== RECORDS SUPPLIED ==
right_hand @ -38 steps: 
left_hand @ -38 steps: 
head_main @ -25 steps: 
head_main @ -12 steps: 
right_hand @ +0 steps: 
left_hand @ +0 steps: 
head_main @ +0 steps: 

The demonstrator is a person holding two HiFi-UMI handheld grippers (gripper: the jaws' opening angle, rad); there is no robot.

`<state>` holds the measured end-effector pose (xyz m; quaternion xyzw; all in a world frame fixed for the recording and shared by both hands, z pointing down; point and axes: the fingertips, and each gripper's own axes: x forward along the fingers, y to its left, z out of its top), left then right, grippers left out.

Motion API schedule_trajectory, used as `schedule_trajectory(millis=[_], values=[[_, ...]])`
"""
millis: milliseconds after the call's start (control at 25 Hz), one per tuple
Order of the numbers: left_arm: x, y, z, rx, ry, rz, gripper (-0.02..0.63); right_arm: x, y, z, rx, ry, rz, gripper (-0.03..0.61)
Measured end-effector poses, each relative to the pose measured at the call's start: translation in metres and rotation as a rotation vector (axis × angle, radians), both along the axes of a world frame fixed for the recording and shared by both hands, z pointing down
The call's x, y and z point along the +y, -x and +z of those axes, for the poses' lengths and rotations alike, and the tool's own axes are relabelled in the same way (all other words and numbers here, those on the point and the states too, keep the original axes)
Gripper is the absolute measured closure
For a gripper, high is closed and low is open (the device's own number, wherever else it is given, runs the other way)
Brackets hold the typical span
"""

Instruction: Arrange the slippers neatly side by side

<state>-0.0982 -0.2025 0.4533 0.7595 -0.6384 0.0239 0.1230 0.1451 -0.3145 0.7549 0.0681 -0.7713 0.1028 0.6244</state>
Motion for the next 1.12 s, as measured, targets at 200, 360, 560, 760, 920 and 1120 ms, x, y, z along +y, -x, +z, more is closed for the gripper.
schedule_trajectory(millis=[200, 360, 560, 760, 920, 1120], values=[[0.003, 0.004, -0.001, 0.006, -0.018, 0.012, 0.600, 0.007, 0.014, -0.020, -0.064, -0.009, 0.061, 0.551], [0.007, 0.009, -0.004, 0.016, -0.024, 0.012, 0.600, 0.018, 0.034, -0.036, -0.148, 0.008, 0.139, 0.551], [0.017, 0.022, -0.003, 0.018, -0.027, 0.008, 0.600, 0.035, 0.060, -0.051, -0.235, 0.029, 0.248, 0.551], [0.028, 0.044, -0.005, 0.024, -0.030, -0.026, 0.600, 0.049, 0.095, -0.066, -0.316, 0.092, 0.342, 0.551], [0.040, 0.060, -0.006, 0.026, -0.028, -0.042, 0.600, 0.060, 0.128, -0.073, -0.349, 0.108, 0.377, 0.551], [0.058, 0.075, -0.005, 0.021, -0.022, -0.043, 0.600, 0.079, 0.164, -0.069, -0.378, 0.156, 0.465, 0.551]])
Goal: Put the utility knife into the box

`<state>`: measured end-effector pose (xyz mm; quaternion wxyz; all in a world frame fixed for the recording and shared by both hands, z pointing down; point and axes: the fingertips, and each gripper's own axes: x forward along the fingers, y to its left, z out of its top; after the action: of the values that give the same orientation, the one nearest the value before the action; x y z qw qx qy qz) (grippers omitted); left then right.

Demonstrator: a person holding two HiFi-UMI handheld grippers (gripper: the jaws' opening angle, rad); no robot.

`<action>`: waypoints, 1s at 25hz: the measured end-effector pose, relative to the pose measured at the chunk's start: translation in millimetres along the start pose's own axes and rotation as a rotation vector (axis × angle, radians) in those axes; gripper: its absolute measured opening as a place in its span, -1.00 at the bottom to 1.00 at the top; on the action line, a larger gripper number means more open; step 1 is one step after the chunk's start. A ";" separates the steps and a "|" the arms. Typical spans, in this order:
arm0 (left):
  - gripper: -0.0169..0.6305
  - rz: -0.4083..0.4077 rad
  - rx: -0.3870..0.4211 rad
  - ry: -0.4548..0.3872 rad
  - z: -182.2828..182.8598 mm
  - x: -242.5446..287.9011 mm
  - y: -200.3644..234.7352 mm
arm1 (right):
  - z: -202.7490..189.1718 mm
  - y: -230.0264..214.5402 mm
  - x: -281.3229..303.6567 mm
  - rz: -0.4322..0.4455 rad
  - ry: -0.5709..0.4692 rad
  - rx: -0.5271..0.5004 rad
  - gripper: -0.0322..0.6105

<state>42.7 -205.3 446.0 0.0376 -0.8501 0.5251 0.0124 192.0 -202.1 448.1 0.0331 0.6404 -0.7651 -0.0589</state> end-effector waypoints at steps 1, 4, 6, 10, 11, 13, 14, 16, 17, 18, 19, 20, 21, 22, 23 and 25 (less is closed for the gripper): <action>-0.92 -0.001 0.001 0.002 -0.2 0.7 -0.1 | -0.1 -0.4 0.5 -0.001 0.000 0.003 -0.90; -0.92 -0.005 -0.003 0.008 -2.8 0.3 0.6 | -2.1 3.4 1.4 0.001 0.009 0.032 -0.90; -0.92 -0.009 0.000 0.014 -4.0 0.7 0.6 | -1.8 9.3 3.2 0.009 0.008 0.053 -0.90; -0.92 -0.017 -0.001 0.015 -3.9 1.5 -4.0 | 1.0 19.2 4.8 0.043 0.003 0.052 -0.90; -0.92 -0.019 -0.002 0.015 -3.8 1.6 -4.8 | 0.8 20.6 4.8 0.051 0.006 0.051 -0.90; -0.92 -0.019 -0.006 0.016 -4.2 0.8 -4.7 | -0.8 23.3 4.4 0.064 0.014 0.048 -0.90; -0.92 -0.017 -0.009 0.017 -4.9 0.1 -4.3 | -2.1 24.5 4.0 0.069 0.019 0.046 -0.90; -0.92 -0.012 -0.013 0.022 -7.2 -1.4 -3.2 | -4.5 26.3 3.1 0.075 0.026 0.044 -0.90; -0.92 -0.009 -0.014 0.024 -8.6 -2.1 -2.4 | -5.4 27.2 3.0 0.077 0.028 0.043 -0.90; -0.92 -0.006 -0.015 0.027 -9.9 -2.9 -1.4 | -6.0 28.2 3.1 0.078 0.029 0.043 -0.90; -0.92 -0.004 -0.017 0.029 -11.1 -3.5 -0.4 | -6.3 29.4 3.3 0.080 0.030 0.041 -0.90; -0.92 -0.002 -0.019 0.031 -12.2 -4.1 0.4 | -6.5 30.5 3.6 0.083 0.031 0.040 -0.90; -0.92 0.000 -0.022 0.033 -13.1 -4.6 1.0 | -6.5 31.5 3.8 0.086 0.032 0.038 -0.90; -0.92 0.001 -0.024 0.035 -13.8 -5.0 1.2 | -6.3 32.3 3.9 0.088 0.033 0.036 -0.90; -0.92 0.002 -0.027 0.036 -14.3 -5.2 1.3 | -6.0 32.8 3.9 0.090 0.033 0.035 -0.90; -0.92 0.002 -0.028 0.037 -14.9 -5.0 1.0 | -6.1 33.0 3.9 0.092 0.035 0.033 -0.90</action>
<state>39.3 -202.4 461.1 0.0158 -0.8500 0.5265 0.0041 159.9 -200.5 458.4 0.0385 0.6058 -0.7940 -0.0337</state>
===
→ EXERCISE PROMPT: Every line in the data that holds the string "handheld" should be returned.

→ SOLUTION TO THE PROBLEM:
The demonstrator is a person holding two HiFi-UMI handheld grippers (gripper: the jaws' opening angle, rad); there is no robot.
Demonstrator: a person holding two HiFi-UMI handheld grippers (gripper: the jaws' opening angle, rad); no robot.

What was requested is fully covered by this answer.